-- Records follows --

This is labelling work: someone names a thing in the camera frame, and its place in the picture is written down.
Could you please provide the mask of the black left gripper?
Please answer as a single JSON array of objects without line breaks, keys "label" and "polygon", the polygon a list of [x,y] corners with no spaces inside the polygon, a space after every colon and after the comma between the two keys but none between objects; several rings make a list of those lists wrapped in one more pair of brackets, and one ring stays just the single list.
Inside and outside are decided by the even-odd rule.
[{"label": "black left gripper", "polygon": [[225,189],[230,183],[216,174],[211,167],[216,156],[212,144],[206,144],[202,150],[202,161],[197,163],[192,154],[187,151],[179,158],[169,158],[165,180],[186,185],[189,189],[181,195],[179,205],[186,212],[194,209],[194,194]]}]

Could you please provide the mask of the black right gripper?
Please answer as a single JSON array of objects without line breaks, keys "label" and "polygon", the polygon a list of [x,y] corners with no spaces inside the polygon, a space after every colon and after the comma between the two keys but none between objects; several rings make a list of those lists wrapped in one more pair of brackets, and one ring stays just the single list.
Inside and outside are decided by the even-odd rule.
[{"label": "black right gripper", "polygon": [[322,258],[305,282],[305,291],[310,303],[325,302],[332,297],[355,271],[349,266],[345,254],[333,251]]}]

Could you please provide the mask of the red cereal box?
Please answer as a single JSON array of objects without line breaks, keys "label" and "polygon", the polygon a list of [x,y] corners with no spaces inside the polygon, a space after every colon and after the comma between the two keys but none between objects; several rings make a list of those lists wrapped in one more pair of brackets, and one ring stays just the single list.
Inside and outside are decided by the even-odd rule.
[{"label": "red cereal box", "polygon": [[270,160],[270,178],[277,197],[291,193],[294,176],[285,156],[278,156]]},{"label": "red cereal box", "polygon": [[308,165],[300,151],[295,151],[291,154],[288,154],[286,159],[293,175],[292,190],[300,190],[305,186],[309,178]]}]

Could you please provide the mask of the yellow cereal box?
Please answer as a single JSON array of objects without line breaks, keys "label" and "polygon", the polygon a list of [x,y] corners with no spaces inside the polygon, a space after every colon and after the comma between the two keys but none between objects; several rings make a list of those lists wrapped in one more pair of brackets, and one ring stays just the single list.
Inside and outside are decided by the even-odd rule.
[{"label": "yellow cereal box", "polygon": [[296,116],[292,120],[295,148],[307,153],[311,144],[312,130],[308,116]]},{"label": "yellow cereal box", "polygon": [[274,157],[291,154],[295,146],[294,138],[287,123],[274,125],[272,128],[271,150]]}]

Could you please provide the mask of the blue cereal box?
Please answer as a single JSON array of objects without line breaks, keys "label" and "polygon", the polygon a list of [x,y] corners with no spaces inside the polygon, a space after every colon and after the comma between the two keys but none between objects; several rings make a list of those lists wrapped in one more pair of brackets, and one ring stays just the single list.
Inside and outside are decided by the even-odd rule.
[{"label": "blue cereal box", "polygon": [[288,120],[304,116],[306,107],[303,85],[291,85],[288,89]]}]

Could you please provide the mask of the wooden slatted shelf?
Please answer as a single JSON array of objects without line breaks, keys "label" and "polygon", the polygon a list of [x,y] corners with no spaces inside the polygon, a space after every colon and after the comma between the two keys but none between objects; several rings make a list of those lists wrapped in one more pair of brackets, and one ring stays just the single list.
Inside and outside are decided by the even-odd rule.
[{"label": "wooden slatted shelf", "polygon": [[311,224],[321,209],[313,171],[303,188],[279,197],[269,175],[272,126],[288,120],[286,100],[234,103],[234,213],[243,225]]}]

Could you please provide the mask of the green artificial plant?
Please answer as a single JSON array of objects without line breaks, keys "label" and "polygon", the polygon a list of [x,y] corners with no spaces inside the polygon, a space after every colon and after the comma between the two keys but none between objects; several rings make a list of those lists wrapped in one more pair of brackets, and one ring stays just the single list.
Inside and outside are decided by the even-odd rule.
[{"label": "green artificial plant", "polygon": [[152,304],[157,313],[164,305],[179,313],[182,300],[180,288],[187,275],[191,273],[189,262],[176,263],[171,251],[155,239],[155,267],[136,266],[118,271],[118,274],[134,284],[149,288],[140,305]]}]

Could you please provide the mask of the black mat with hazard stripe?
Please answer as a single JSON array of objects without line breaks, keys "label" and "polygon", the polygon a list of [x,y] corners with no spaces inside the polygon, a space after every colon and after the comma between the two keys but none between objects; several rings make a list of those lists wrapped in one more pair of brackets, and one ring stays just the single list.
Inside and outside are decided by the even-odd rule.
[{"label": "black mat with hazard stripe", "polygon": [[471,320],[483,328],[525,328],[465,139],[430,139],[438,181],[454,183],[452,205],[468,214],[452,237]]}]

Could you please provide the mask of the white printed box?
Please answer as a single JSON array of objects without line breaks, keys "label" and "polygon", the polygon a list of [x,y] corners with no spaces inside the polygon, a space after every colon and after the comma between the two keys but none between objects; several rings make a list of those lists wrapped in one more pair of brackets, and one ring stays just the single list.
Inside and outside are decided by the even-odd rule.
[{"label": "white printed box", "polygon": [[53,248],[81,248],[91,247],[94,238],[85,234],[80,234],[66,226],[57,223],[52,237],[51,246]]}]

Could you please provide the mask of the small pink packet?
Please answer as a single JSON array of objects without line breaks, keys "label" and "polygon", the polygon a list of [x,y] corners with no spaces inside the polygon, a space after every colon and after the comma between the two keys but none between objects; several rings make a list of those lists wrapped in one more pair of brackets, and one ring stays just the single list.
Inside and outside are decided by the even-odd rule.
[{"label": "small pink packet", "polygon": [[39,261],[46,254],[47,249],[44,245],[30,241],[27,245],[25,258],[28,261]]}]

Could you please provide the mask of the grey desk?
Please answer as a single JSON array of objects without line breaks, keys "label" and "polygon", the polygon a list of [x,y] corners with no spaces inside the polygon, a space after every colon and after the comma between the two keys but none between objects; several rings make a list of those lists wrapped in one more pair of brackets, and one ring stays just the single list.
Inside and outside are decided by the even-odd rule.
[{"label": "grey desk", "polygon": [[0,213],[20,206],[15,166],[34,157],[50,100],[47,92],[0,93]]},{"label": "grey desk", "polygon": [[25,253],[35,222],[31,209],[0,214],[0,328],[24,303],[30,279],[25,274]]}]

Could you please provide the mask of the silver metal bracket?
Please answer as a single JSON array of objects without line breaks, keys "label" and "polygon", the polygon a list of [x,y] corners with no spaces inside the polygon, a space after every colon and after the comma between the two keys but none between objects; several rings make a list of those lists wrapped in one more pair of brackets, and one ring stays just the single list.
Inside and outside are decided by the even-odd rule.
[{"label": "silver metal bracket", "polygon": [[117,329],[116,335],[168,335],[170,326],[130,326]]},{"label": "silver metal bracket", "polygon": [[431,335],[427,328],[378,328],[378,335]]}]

-- Records concluded --

Exercise directions -
Copy every line above that holds the word "mask".

Solution to this task -
Could you please provide the mask of the black left gripper?
Could you please provide the mask of the black right gripper?
Could you please provide the mask of the red cereal box?
Could you please provide the mask of the yellow cereal box?
Could you please provide the mask of the blue cereal box?
Could you please provide the mask of the wooden slatted shelf?
Could you please provide the mask of the green artificial plant?
Could you please provide the mask of the black mat with hazard stripe?
Could you please provide the mask of the white printed box?
Could you please provide the mask of the small pink packet?
Could you please provide the mask of the grey desk?
Could you please provide the mask of the silver metal bracket?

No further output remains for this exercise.